# Shindaiwa Chain Saws



## joed (Jan 28, 2002)

I would like to get some feedback from those of you who have used the Shindaiwa chainsaws, particularly the 488 model. I have heard some nice things about them except for the weakness of the bar. Also what would a 488 go for?
Thanks


----------



## wendell hollis (Jan 28, 2002)

Hey Howdy Hey,

I only ran the bigger pro models, good saws cut like a bat out of Hades  890 or something like that. Lightweight, tough ,and flat out fast.  Faboulous saw for commeriacial firewood. Ran a 28" bar. One of the better off the mainstream saws I've run. Almost got laughed out of the woods several times until they saw it go!!
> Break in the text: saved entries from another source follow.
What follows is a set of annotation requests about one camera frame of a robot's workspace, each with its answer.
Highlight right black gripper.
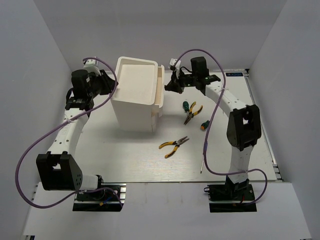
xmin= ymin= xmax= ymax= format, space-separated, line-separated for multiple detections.
xmin=166 ymin=68 xmax=199 ymax=94

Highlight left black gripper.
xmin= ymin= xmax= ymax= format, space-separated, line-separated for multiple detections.
xmin=86 ymin=69 xmax=119 ymax=98

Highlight yellow needle-nose pliers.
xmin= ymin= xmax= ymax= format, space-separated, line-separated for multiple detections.
xmin=183 ymin=101 xmax=203 ymax=125
xmin=158 ymin=136 xmax=189 ymax=159

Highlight white drawer cabinet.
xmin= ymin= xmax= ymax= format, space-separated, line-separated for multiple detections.
xmin=111 ymin=56 xmax=158 ymax=133

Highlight green orange stubby screwdriver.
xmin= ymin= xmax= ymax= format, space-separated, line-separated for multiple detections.
xmin=200 ymin=120 xmax=210 ymax=131

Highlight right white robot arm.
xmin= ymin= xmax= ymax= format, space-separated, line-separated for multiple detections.
xmin=164 ymin=56 xmax=262 ymax=200

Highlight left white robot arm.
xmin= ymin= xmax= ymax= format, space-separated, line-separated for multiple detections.
xmin=36 ymin=69 xmax=115 ymax=200

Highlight green stubby flathead screwdriver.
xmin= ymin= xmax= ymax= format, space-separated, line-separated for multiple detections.
xmin=182 ymin=101 xmax=190 ymax=112

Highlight blue red precision screwdriver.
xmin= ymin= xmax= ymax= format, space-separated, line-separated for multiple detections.
xmin=200 ymin=140 xmax=208 ymax=174

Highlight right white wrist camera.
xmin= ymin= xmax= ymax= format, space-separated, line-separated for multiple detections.
xmin=169 ymin=58 xmax=181 ymax=78

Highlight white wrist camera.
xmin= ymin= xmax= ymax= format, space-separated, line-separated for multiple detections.
xmin=169 ymin=58 xmax=181 ymax=78
xmin=83 ymin=59 xmax=100 ymax=75

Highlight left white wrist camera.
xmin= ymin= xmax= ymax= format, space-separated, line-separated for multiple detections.
xmin=83 ymin=59 xmax=100 ymax=75

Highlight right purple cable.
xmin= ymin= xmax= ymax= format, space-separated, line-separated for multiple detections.
xmin=174 ymin=49 xmax=269 ymax=206

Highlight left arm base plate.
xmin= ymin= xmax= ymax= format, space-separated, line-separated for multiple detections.
xmin=72 ymin=182 xmax=127 ymax=212

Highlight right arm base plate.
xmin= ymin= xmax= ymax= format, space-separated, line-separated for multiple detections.
xmin=203 ymin=184 xmax=257 ymax=213

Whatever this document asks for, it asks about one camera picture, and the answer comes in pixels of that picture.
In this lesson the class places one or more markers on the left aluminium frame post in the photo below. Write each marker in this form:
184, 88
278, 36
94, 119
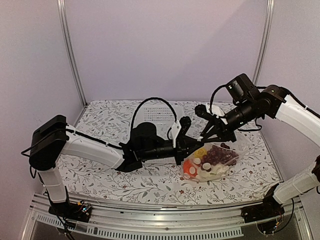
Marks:
61, 5

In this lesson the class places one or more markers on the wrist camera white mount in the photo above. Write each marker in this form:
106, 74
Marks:
178, 130
211, 115

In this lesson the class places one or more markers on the white plastic mesh basket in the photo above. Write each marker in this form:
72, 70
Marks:
157, 113

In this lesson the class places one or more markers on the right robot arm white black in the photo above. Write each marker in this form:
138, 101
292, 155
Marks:
278, 103

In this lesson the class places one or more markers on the floral patterned table mat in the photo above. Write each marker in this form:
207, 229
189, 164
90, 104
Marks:
160, 182

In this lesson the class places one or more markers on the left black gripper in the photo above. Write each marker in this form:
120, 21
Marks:
184, 149

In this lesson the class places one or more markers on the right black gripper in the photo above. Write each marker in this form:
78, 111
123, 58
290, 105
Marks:
226, 137

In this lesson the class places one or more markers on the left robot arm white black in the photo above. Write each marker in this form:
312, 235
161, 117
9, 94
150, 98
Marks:
56, 138

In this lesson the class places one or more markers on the right aluminium frame post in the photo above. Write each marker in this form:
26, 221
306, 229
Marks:
264, 41

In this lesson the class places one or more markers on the aluminium frame post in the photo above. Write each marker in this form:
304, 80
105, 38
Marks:
264, 41
61, 5

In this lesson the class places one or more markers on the orange mini pumpkin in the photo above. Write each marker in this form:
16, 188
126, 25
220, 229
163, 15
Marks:
190, 169

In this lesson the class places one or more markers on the clear zip top bag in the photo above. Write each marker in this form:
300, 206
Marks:
242, 145

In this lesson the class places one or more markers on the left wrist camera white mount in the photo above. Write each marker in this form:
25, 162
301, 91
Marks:
178, 130

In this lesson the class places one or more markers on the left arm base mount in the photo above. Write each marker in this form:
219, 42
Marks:
80, 211

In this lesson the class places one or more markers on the dark red grape bunch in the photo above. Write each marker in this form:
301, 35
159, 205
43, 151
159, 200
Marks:
220, 154

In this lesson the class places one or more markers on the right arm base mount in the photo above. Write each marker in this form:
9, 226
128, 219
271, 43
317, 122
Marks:
269, 208

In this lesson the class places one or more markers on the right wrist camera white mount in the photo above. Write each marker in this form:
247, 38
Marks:
211, 115

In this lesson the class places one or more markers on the yellow squash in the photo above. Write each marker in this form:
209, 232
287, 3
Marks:
200, 153

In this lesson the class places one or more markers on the aluminium front rail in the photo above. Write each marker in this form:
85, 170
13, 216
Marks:
119, 220

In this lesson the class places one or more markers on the white cauliflower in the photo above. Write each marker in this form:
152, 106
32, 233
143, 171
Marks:
208, 172

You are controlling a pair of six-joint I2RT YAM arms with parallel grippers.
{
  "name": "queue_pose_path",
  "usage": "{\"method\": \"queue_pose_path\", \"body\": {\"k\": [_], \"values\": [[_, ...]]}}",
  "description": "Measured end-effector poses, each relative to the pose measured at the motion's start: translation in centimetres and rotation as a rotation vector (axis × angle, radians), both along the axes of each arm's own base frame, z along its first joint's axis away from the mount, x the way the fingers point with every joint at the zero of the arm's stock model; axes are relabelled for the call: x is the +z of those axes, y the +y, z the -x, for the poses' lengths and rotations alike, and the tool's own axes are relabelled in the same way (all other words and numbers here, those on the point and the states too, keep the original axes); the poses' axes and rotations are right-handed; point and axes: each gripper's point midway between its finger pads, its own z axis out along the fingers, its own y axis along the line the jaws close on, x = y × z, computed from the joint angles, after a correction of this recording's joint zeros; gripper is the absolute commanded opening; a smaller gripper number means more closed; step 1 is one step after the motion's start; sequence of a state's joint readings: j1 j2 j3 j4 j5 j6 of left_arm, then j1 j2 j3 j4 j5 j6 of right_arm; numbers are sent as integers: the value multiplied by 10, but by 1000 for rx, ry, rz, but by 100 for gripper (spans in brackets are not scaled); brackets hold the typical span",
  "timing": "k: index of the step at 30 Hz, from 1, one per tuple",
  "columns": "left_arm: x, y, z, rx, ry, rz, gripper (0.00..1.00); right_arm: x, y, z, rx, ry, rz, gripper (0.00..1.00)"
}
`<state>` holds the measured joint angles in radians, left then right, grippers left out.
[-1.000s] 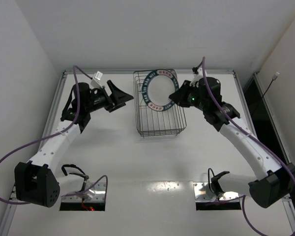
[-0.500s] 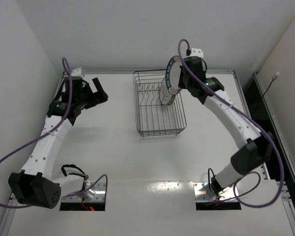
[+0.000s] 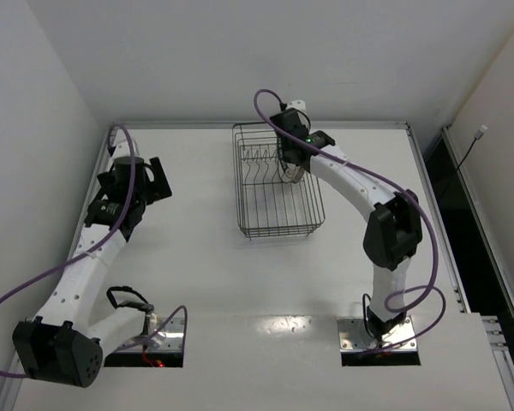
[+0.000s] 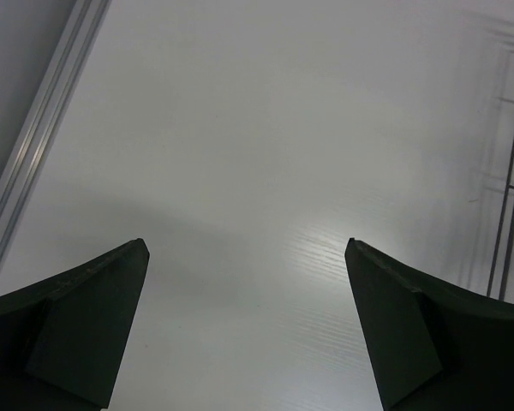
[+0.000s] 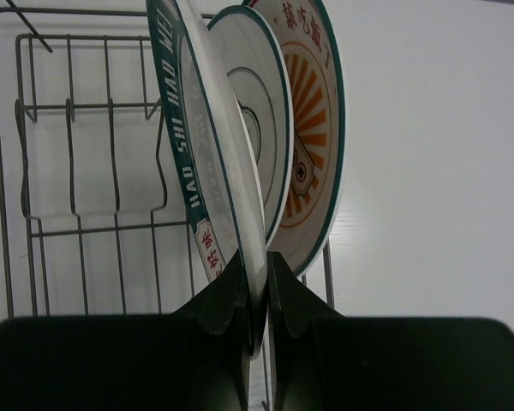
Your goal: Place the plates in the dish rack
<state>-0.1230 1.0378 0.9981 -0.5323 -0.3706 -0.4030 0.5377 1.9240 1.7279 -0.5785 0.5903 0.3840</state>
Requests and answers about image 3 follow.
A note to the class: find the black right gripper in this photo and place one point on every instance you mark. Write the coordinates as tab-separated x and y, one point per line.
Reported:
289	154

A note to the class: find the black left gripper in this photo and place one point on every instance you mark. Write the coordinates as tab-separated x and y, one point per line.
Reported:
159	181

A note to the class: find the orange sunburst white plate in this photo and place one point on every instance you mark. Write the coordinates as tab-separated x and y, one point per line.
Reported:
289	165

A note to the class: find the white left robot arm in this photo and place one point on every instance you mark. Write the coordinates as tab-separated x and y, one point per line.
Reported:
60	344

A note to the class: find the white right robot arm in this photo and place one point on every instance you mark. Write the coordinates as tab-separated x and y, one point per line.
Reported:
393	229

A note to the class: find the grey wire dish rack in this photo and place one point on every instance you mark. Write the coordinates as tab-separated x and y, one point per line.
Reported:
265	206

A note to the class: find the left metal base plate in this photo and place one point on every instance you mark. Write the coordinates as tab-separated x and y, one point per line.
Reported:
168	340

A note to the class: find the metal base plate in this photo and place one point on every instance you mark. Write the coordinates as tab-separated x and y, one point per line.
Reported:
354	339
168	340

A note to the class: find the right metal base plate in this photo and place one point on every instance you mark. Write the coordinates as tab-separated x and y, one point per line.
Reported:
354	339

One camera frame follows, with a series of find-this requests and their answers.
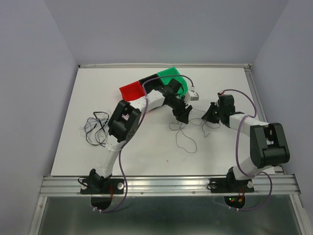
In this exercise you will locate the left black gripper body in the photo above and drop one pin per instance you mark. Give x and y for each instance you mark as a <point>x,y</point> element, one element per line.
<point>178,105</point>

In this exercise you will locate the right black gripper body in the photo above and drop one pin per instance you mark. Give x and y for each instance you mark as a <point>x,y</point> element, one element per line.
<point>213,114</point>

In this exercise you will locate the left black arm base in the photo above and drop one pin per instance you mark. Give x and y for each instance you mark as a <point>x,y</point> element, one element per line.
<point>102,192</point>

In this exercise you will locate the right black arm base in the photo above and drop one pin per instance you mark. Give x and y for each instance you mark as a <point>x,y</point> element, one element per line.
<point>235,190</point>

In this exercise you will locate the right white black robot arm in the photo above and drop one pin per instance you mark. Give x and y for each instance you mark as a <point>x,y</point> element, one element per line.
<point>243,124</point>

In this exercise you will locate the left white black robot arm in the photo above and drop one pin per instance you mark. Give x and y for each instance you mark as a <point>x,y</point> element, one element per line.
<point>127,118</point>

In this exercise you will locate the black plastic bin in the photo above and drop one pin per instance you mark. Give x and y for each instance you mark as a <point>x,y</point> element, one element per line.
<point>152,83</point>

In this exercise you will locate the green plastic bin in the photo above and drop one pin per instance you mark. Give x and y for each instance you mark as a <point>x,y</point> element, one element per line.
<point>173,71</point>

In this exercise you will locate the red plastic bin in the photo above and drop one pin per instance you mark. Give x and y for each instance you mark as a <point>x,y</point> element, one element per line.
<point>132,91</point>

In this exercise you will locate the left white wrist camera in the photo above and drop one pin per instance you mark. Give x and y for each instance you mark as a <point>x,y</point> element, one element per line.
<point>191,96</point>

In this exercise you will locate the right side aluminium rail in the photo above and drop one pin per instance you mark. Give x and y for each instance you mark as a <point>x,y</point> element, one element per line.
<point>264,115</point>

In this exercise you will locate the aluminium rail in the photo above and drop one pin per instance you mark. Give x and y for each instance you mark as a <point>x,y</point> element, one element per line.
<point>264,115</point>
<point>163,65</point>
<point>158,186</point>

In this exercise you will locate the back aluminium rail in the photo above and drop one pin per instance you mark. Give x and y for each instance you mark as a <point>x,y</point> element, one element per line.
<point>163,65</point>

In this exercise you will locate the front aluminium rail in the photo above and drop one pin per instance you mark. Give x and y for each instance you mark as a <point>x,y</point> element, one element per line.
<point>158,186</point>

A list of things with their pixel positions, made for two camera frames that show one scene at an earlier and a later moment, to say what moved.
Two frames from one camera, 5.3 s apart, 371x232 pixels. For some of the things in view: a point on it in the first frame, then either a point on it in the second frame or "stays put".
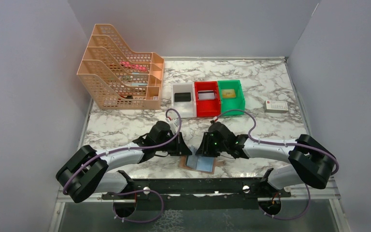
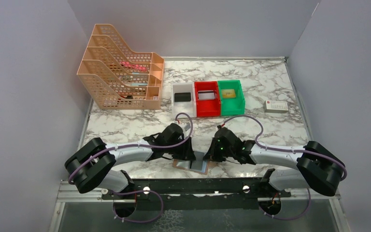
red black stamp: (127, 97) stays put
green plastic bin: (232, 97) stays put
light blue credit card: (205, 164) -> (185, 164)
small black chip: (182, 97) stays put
Shindaiwa shindig in Woodville, Wendell


----------



## Treehugger101 (Jan 28, 2002)

The Shindaiwa 488 is a true pro saw. It is among the best built small saws you can buy. We use them in our tree business every day. The oldest one we have is about 6 years old and we have had absolutely no problems at all with it, or any of the others. We have two Stihl 026 Pros as well, and I really believe that the 488's are equal or better. They are high RPM saws as Walt will surely point out, which makes them more suitable for the experienced user who is willing to keep his chain sharp and minimize kick back causing situations. The have a very good balance and handling, and are easy to maintain with an air filtration system that works similar to a Husky's which means the filter needs cleaning far less often than on a Stihl. A dual ring piston and aluminum crankcase round out the package. Locally they go for $389 with a pro bar and chain. Online you can get one from: http://www.storesonline.com/site/228078/product/488
for $369 but I don't know what bar is on it. The stock bars are not top notch, but that is something you can remedy when you buy it.

I bought my last one new on ebay for $250 shipping included and sent it Walker's to be powertuned for another $125. Now it will out cut a Stihl 036 or Husky 262xp with much less weight.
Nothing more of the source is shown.